An allocation request message will consist of two part:
- Job part, like "jobid=100 return=all timeout=10"
- App part, like "app=0 np=5 N=2 node_list=vm[2-3] flag=mandatory cpu_bind=cores mem_per_cpu=100 resv_port_cnt=2"
An allocation message might consist of one job part and at least one
app (application) part.
For example:
"allocate jobid=100 return=all timeout=10:app=0 np=5 N=2 node_list=vm[2-3]
flag=mandatory cpu_bind=cores mem_per_cpu=100 resv_port_cnt=2:app=1 N=2"

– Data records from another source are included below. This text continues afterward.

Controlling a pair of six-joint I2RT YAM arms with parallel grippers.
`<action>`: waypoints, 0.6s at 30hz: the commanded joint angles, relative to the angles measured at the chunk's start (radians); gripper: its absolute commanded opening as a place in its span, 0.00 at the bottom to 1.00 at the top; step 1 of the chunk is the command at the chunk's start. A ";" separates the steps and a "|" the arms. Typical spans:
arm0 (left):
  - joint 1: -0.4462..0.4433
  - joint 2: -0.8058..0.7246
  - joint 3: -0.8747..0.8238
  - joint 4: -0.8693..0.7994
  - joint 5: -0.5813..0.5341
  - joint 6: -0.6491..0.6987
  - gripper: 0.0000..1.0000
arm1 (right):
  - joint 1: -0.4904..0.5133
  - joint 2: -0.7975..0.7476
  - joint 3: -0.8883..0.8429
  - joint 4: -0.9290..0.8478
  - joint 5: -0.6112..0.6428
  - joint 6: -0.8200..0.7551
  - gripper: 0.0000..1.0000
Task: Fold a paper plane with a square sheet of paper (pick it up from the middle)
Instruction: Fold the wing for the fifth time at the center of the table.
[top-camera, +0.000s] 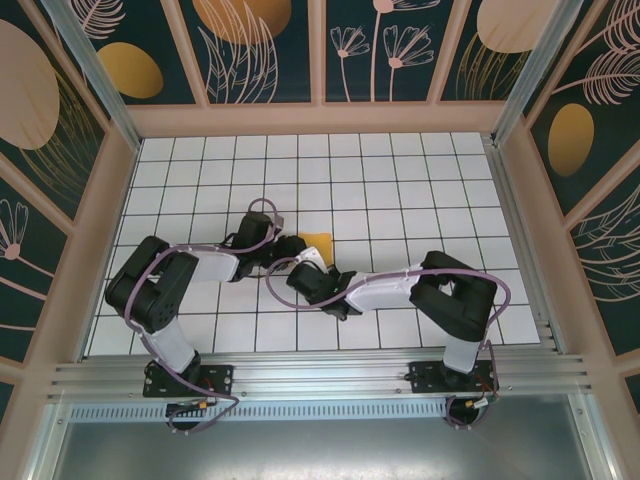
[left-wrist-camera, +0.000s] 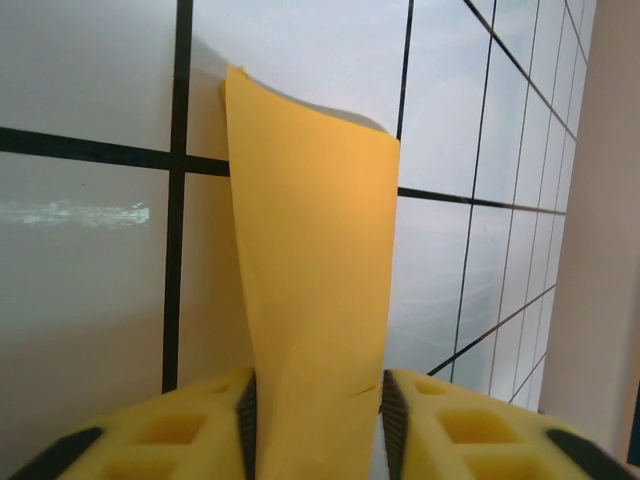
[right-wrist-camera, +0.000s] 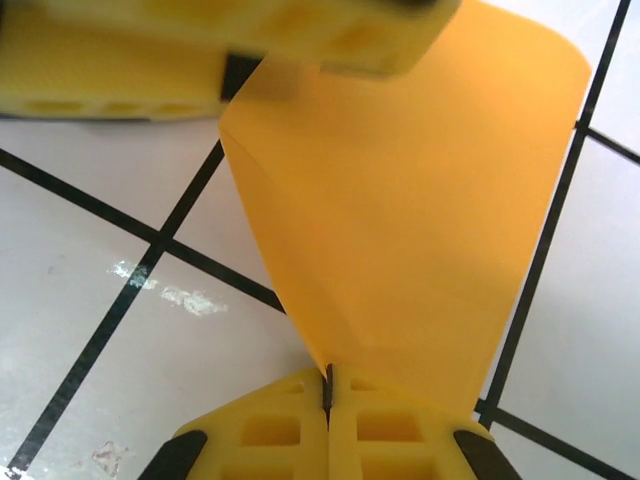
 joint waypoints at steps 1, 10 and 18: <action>0.004 -0.071 0.001 -0.018 -0.043 0.009 0.46 | -0.015 -0.068 -0.059 0.099 -0.067 0.048 0.03; 0.007 -0.203 -0.069 -0.018 -0.168 0.016 0.62 | -0.147 -0.211 -0.274 0.414 -0.455 0.150 0.03; 0.006 -0.226 -0.095 0.009 -0.144 0.029 0.60 | -0.216 -0.238 -0.373 0.570 -0.569 0.246 0.03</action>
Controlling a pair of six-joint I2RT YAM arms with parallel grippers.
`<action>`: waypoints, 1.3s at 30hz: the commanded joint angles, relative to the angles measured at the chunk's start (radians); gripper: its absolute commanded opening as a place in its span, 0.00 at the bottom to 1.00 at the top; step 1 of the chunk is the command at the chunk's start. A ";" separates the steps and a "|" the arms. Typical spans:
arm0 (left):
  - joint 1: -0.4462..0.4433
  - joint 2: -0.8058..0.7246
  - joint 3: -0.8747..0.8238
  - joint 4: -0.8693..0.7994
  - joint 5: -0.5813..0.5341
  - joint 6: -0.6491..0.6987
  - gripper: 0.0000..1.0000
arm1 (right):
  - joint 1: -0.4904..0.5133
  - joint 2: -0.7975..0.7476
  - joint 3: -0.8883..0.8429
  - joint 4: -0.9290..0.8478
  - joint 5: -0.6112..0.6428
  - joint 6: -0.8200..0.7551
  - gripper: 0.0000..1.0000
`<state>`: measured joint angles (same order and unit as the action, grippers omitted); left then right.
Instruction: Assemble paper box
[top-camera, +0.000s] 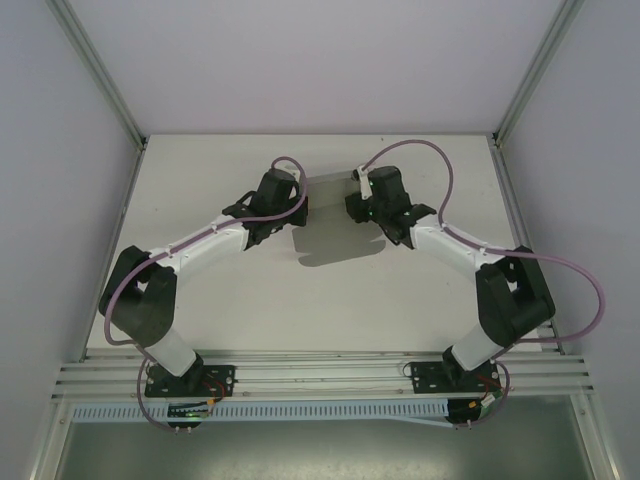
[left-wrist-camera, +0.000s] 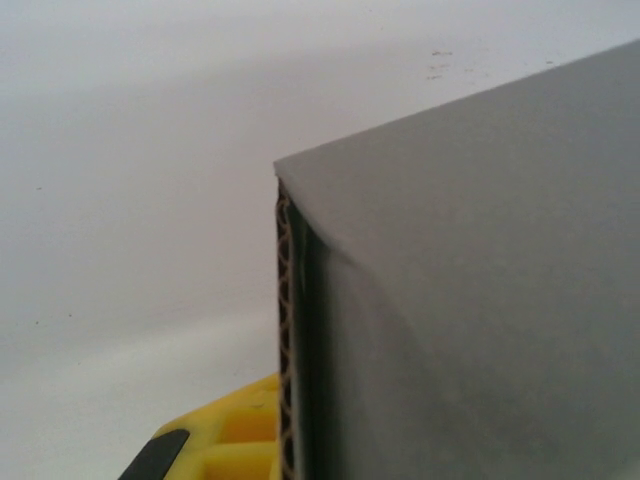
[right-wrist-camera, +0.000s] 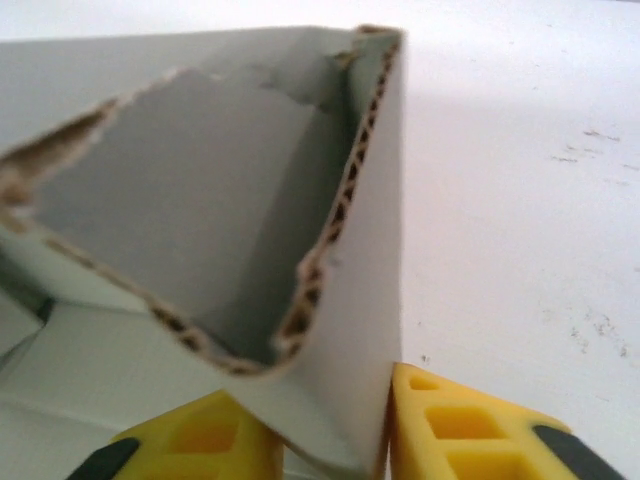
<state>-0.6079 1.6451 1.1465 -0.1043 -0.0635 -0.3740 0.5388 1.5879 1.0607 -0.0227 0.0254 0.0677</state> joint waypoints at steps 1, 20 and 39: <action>-0.018 -0.001 0.039 0.020 0.075 0.003 0.00 | -0.001 0.052 0.049 0.009 0.204 0.044 0.22; -0.023 0.020 0.082 -0.100 -0.052 -0.088 0.00 | -0.064 0.227 0.215 -0.510 0.955 0.170 0.05; -0.023 0.057 0.121 -0.108 0.002 -0.135 0.00 | -0.062 0.172 0.114 -0.052 0.629 0.025 0.00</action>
<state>-0.6510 1.7794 1.2568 -0.1009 -0.0349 -0.5026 0.6064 1.8191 1.2884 -0.2184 0.6186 0.1719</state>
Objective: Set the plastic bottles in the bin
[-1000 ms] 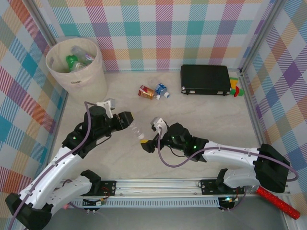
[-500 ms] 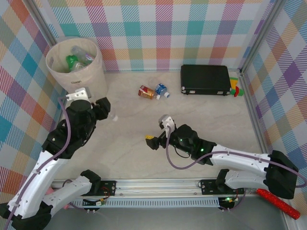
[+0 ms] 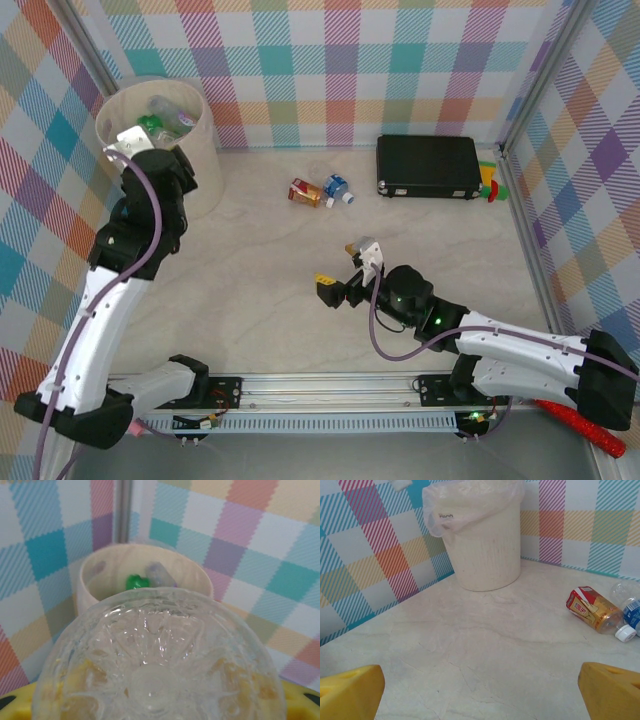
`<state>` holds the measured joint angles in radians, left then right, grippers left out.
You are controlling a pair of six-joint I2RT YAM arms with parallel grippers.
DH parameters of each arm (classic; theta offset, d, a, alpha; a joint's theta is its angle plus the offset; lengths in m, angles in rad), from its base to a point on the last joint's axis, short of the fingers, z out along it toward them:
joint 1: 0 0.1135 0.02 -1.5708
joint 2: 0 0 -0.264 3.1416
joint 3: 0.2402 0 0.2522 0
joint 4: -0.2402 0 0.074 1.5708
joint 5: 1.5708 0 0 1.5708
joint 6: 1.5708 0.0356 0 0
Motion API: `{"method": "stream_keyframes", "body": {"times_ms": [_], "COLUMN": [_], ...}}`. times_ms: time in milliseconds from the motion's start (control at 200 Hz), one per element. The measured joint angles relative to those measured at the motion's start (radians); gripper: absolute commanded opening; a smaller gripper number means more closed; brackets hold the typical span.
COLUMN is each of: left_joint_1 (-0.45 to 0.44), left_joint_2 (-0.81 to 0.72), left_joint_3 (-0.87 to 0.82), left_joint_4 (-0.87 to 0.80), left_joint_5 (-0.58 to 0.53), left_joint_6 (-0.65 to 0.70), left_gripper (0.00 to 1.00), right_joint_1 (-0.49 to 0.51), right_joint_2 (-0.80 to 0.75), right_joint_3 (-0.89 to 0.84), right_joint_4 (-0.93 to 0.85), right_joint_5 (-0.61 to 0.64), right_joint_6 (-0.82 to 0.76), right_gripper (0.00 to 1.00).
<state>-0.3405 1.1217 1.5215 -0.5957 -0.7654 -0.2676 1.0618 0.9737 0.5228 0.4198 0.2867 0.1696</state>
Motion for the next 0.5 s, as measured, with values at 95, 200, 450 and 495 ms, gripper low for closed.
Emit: {"method": "stream_keyframes", "body": {"times_ms": [95,200,450,495], "left_joint_1": [0.029,0.082,0.255,0.278], "left_joint_2": [0.062,0.115,0.269,0.314], "left_joint_3": [0.064,0.105,0.251,0.298], "left_joint_4": [0.019,0.066,0.101,0.104], "left_joint_5": [-0.031,-0.04,0.011,0.023], "left_joint_6": [0.003,0.003,-0.055,-0.066], "left_gripper": [0.47,0.47,0.47,0.48], "right_joint_1": [0.0,0.0,0.0,0.0], "right_joint_2": [0.007,0.012,0.018,0.024], "right_joint_3": [0.0,0.0,0.0,0.0], "right_joint_4": [0.002,0.003,0.006,0.006], "right_joint_5": [0.002,0.003,0.005,0.005], "right_joint_6": [0.006,0.01,0.026,0.028], "right_gripper": [0.99,0.99,0.99,0.99]}}
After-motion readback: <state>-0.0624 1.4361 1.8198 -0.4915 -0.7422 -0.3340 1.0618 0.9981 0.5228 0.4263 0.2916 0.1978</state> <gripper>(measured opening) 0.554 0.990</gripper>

In the job part of the above message, jobid is optional and will be sent back to client for identifying the allocation results; the return flag is also optional, if the return flag ("return=all") is specified, all app's allocation result will be sent back in ONE message, like "jobid=100:app=0 slurm_jobid=679 allocated_node_list=vm2,vm3 tasks_per_node=3,2:app=1 slurm_jobid=680 allocated_node_list=vm4,vm5 tasks_per_node=4(x2)". Otherwise, the allocation result of each app will be sent back respectively, like, msg-1) "jobid=100:app=0 slurm_jobid=681 allocated_node_list=vm2,vm3 tasks_per_node=3,2" , and msg-2) "jobid=100:app=1 slurm_jobid=682 allocated_node_list=vm4,vm5 tasks_per_node=4(x2). timeout (in sec.) is the time interval during which the client will wait for the allocation response.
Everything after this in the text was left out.